### DATA RECORDS

=== Begin Enclosure ===

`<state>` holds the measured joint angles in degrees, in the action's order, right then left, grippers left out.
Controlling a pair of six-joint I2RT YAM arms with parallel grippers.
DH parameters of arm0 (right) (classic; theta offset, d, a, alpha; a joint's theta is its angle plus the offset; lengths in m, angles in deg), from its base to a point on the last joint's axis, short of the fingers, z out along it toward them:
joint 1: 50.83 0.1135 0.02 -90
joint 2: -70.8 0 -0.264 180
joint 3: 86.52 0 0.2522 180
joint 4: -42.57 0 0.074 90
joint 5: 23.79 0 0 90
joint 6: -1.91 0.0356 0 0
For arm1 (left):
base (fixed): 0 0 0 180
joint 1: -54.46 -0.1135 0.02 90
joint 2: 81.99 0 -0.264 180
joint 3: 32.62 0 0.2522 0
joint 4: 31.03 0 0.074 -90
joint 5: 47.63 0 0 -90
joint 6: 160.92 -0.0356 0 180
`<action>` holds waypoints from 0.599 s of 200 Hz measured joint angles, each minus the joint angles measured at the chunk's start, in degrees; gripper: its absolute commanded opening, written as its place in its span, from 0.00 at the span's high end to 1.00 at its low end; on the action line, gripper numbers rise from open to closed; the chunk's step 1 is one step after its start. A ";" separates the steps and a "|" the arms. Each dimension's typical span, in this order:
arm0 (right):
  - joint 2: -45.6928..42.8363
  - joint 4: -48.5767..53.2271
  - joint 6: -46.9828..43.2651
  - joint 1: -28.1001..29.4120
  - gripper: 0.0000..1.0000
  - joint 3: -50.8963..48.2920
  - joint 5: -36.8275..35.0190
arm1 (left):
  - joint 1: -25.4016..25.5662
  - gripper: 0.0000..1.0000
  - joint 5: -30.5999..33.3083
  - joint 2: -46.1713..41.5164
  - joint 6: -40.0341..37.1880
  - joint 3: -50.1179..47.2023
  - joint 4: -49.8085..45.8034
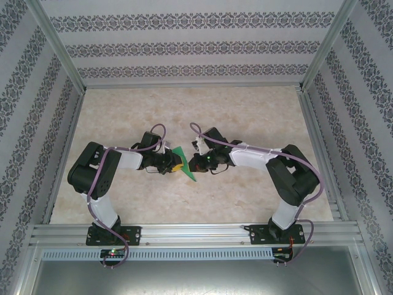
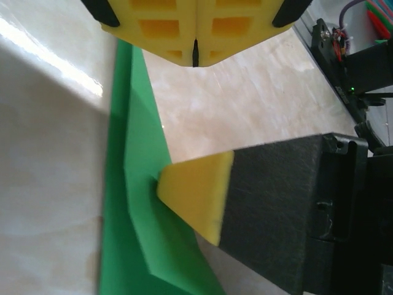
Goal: Fold a paper plane with a square sheet of paper (pick it up from the middle)
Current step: Fold the wing for the fifth time at the center of the table.
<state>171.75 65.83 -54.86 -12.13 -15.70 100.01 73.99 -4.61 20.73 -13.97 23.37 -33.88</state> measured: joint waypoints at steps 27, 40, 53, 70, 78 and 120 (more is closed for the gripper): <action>3.63 -0.07 0.02 1.20 1.00 3.21 -0.37 | 0.00 0.83 0.13 0.00 -0.02 0.00 -0.20; 5.14 -0.07 0.04 1.33 1.00 4.37 -0.61 | 0.00 0.84 0.17 0.00 -0.02 0.00 -0.22; 6.45 -0.04 0.04 1.31 1.00 5.18 -0.94 | 0.00 0.84 0.26 0.00 -0.02 0.02 -0.33; 7.50 0.02 0.04 1.31 1.00 5.46 -1.53 | 0.00 0.84 0.31 0.00 -0.07 0.20 -0.74; 7.65 0.20 0.07 1.31 1.00 5.46 -1.68 | 0.00 0.84 0.33 0.00 -0.22 0.37 -1.14; 8.61 0.20 0.55 1.29 1.00 5.46 -2.51 | 0.02 0.85 0.48 0.33 -1.51 1.40 -3.10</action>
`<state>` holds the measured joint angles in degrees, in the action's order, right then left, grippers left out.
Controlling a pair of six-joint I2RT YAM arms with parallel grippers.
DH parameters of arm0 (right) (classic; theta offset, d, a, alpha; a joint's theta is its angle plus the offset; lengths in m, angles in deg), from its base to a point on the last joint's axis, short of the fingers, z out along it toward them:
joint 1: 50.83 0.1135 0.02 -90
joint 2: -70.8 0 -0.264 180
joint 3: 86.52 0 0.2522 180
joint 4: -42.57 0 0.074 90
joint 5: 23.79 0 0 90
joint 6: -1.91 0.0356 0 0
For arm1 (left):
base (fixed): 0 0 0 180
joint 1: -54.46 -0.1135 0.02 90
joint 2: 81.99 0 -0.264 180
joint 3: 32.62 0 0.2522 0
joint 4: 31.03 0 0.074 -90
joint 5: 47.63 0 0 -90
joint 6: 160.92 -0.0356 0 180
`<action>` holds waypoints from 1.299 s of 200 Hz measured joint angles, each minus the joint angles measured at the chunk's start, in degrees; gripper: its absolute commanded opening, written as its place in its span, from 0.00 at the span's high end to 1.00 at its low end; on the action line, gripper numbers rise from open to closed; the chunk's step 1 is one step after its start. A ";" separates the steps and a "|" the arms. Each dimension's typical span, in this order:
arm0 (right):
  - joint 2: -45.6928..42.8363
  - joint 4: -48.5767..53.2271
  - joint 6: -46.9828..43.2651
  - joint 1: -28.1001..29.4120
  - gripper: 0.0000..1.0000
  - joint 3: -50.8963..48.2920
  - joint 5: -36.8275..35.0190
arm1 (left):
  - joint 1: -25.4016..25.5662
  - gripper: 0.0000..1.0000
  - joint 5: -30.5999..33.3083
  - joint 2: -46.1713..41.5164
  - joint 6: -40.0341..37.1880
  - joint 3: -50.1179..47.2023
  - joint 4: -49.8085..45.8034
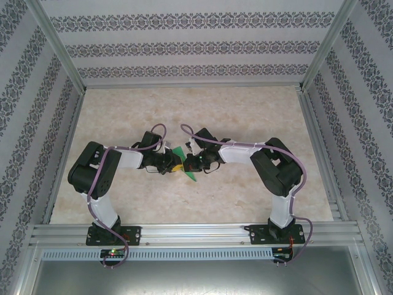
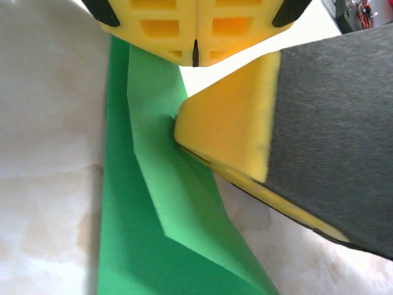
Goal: Fold a paper plane with a square sheet of paper (pick it up from the middle)
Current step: Fold the wing for the fifth time at the center of the table.
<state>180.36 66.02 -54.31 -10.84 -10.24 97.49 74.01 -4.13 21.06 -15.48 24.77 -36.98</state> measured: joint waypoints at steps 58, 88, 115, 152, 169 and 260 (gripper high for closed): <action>1.22 -0.07 0.35 -0.02 1.00 -0.13 -0.24 | 0.00 0.87 0.33 0.52 -1.53 2.05 -4.33; 1.22 0.00 0.31 -0.02 1.00 -0.17 -0.24 | 0.28 0.89 1.16 0.81 -2.62 3.43 -7.13; 1.22 0.42 -0.17 -0.02 1.00 -0.17 -0.24 | 0.39 0.92 1.90 1.05 -3.28 4.33 -9.01; 1.22 1.46 -2.27 -0.11 1.00 -0.15 -0.22 | 0.68 0.95 3.02 1.14 -4.55 5.44 -11.43; 1.22 1.88 -3.19 -0.11 1.00 -0.15 -0.22 | 0.76 0.97 3.43 1.14 -4.98 5.79 -12.17; -2.97 2.23 -5.73 -0.13 1.00 -5.57 -0.46 | 0.98 1.00 4.15 1.14 -6.01 6.25 -13.40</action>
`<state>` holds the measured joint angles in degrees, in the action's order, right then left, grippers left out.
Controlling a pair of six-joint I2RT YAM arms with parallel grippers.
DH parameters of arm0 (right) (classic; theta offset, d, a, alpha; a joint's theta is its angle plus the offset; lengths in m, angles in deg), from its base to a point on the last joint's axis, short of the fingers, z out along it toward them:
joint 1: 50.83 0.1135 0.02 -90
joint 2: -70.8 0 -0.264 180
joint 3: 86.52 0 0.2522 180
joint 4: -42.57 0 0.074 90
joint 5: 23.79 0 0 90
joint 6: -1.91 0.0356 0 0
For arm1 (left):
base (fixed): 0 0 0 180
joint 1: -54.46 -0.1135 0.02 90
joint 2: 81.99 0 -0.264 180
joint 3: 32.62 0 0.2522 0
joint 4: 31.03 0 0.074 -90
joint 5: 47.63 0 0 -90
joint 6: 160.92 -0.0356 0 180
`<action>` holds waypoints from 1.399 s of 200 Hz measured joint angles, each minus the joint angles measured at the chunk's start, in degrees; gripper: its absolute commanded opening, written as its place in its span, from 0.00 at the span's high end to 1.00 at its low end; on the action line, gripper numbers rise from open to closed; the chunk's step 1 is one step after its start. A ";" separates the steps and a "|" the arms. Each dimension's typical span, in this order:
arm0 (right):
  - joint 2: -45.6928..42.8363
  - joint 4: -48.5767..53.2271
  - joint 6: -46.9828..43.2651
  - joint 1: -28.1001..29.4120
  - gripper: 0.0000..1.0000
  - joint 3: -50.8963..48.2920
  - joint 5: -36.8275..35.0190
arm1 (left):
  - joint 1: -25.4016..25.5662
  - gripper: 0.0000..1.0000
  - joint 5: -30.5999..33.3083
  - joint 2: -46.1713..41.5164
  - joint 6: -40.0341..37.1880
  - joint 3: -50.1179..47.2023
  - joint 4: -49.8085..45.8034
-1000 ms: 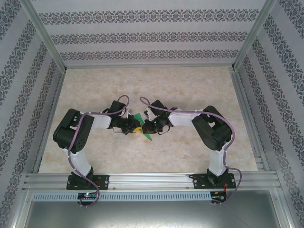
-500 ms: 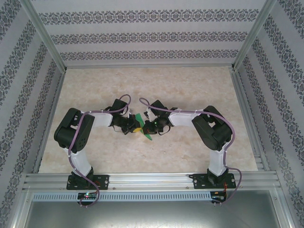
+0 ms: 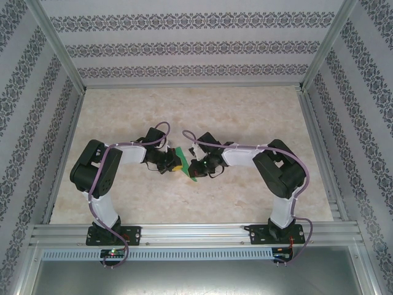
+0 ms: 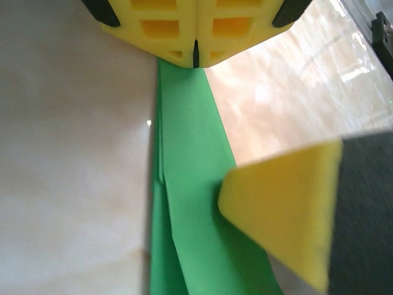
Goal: Fold a paper plane with a square sheet of paper (pick it up from the middle)
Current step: Fold the wing for the fifth time at the center of the table.
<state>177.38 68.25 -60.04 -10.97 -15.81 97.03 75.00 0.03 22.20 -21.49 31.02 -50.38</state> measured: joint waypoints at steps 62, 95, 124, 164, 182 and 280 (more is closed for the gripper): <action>-7.17 3.98 0.00 0.02 1.00 -6.88 -1.70 | 0.09 1.00 -0.28 0.00 0.00 -0.04 0.11; -10.67 7.10 0.04 0.02 1.00 -6.86 -3.43 | 0.09 1.00 -0.33 0.00 0.00 -0.07 0.24; -10.05 5.29 0.46 0.11 1.00 -3.76 -3.50 | 0.09 1.00 -0.44 -0.02 0.00 -0.15 0.44; -2.67 0.15 1.38 1.11 1.00 1.97 -2.51 | 0.04 1.00 -0.52 -0.02 0.00 -0.26 0.61; -0.09 -1.18 1.75 1.18 1.00 2.62 -2.10 | 0.04 1.00 -0.52 -0.02 0.00 -0.26 0.61; -4.04 -11.10 1.60 0.07 1.00 -8.90 0.50 | 0.04 1.00 -1.07 -0.02 0.00 -0.55 0.63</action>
<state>173.34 57.15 -58.44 -10.91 -24.71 97.54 75.04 -1.04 22.17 -21.49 30.48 -49.75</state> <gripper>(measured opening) 0.040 0.065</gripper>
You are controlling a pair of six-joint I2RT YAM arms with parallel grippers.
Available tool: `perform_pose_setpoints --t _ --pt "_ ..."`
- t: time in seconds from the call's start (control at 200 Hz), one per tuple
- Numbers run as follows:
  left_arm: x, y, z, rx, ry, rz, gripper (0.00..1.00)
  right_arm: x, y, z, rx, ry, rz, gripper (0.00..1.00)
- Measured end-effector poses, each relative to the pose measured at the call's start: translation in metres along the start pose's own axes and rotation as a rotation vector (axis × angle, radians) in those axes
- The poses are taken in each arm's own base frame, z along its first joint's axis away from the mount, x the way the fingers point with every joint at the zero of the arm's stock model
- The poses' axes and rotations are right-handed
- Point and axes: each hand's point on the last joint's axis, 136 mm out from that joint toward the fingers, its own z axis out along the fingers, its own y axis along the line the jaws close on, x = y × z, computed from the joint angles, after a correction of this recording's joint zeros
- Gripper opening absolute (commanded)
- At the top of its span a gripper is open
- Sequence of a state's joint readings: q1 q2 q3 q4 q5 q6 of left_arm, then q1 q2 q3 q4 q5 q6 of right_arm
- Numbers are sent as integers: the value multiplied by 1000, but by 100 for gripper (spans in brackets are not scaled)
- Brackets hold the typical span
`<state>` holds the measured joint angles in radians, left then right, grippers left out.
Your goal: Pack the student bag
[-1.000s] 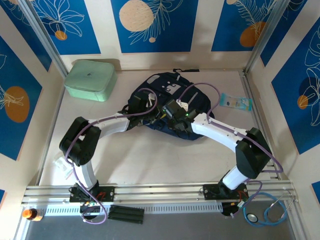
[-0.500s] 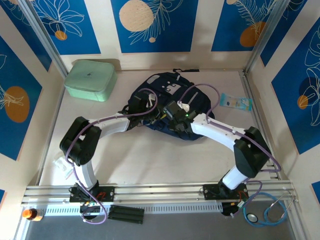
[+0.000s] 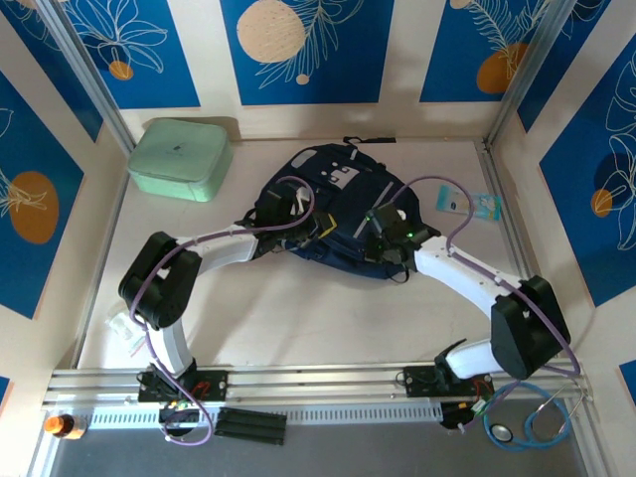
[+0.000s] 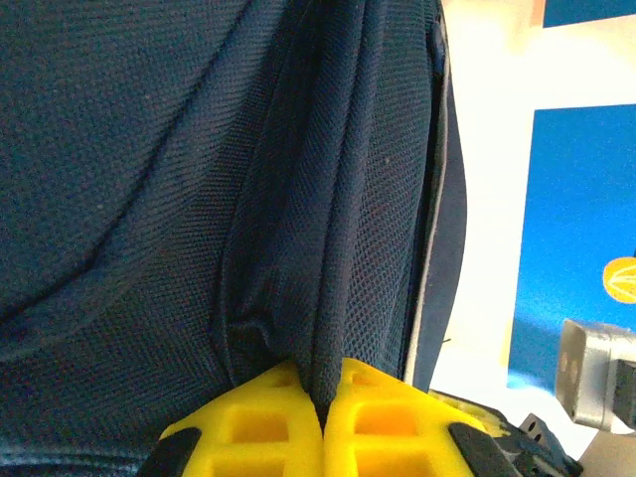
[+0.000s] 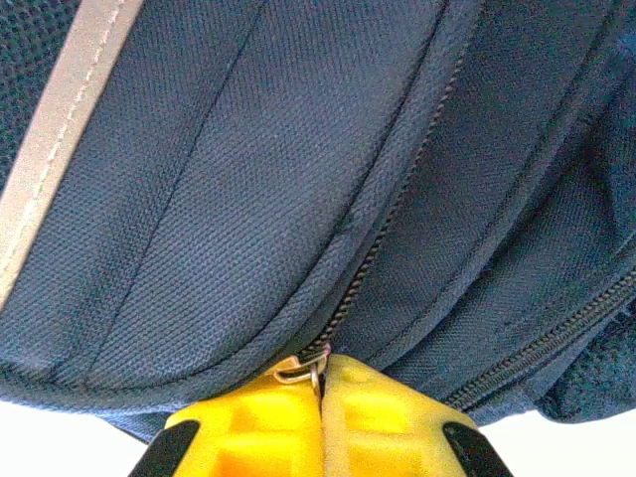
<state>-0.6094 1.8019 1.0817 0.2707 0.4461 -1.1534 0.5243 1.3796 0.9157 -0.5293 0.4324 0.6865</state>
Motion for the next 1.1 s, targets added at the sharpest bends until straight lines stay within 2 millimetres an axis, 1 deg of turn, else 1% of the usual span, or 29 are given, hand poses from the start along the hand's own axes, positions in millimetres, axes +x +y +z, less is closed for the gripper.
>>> perform_pose_setpoints --t 0.15,0.165,0.245,0.34,0.385,0.45,0.485,0.55,0.635,0.67,0.775,0.855,0.945,1.015,1.1 --pt "-2 3 -2 -5 7 15 0 -4 0 -1 -41 11 -42 0" --pt "-2 4 -2 -9 7 16 1 -3 1 -1 -48 15 -50 0" --pt "-6 9 -5 -21 5 18 13 -2 8 0 -82 34 -99 0" --pt "-15 16 -14 -42 -15 28 29 -2 27 -1 -130 53 -190 0" --pt "-22 19 -22 -57 -39 31 35 -2 36 -2 -150 55 -235 0" --pt "-29 22 -38 -74 -76 34 46 0 57 -5 -196 61 -310 0" --pt "-32 22 -48 -80 -99 37 48 2 70 -6 -225 65 -348 0" --pt "-35 22 -64 -86 -136 37 49 7 95 -9 -286 73 -412 0" --pt "-34 28 -83 -96 -171 25 50 15 128 -9 -368 92 -473 0" --pt "-32 33 -88 -105 -179 16 51 18 141 -9 -398 99 -495 0" --pt "-25 48 -100 -142 -201 -22 51 28 171 -7 -466 118 -538 0" --pt "-22 61 -112 -194 -229 -51 51 34 188 -6 -504 132 -560 0" --pt "-25 68 -127 -225 -280 -76 51 38 202 -7 -538 140 -576 0" --pt "-29 68 -134 -231 -308 -84 45 42 212 -7 -562 147 -587 0" --pt "-30 68 -134 -230 -312 -95 39 45 219 -8 -581 155 -595 0"
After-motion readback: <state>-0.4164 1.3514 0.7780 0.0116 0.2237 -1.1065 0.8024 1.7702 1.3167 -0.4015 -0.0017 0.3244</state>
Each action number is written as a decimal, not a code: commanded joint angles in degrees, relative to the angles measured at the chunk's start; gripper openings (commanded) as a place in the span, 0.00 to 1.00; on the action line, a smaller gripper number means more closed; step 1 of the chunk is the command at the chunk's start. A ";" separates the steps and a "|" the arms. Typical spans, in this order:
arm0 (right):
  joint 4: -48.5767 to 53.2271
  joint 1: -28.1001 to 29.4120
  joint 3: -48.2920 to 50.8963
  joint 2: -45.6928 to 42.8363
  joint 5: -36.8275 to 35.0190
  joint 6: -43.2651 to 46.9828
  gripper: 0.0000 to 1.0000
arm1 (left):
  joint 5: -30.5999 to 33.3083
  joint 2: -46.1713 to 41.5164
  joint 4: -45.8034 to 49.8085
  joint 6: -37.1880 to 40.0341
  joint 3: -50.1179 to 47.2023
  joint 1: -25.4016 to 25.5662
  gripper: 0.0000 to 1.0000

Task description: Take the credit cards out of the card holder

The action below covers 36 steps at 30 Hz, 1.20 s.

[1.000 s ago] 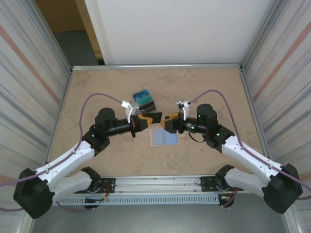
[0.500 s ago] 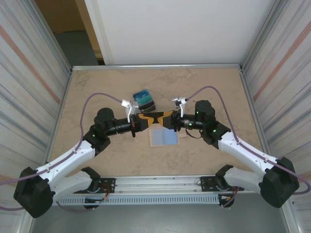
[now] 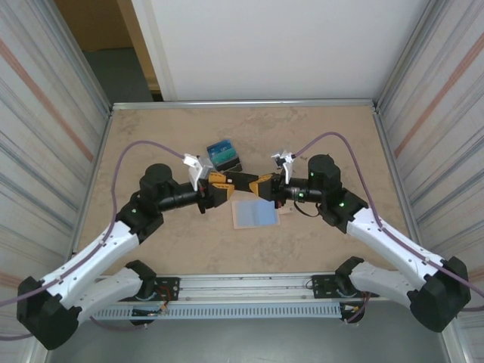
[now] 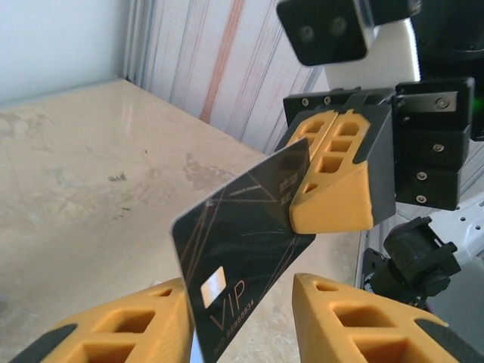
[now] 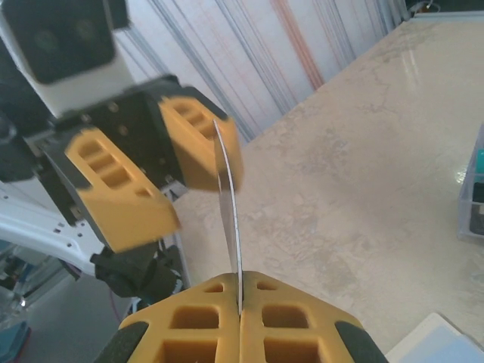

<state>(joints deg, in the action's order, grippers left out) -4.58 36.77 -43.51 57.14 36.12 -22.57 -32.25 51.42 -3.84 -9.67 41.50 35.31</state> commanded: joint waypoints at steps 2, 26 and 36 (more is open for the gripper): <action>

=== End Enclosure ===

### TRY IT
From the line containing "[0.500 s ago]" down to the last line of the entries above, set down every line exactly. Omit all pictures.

### PROBLEM SOLUTION
[0.500 s ago] 
[now] 
[now] 
[now] 

<state>(joints deg, in the action's order, grippers left out) -4.58 36.77 -43.51 57.14 36.12 -22.57 -32.25 51.42 -3.84 -9.67 41.50 35.31</state> commanded: joint waypoints at steps 2, 26 and 36 (more is open for the gripper): <action>

Nothing further belongs to this answer.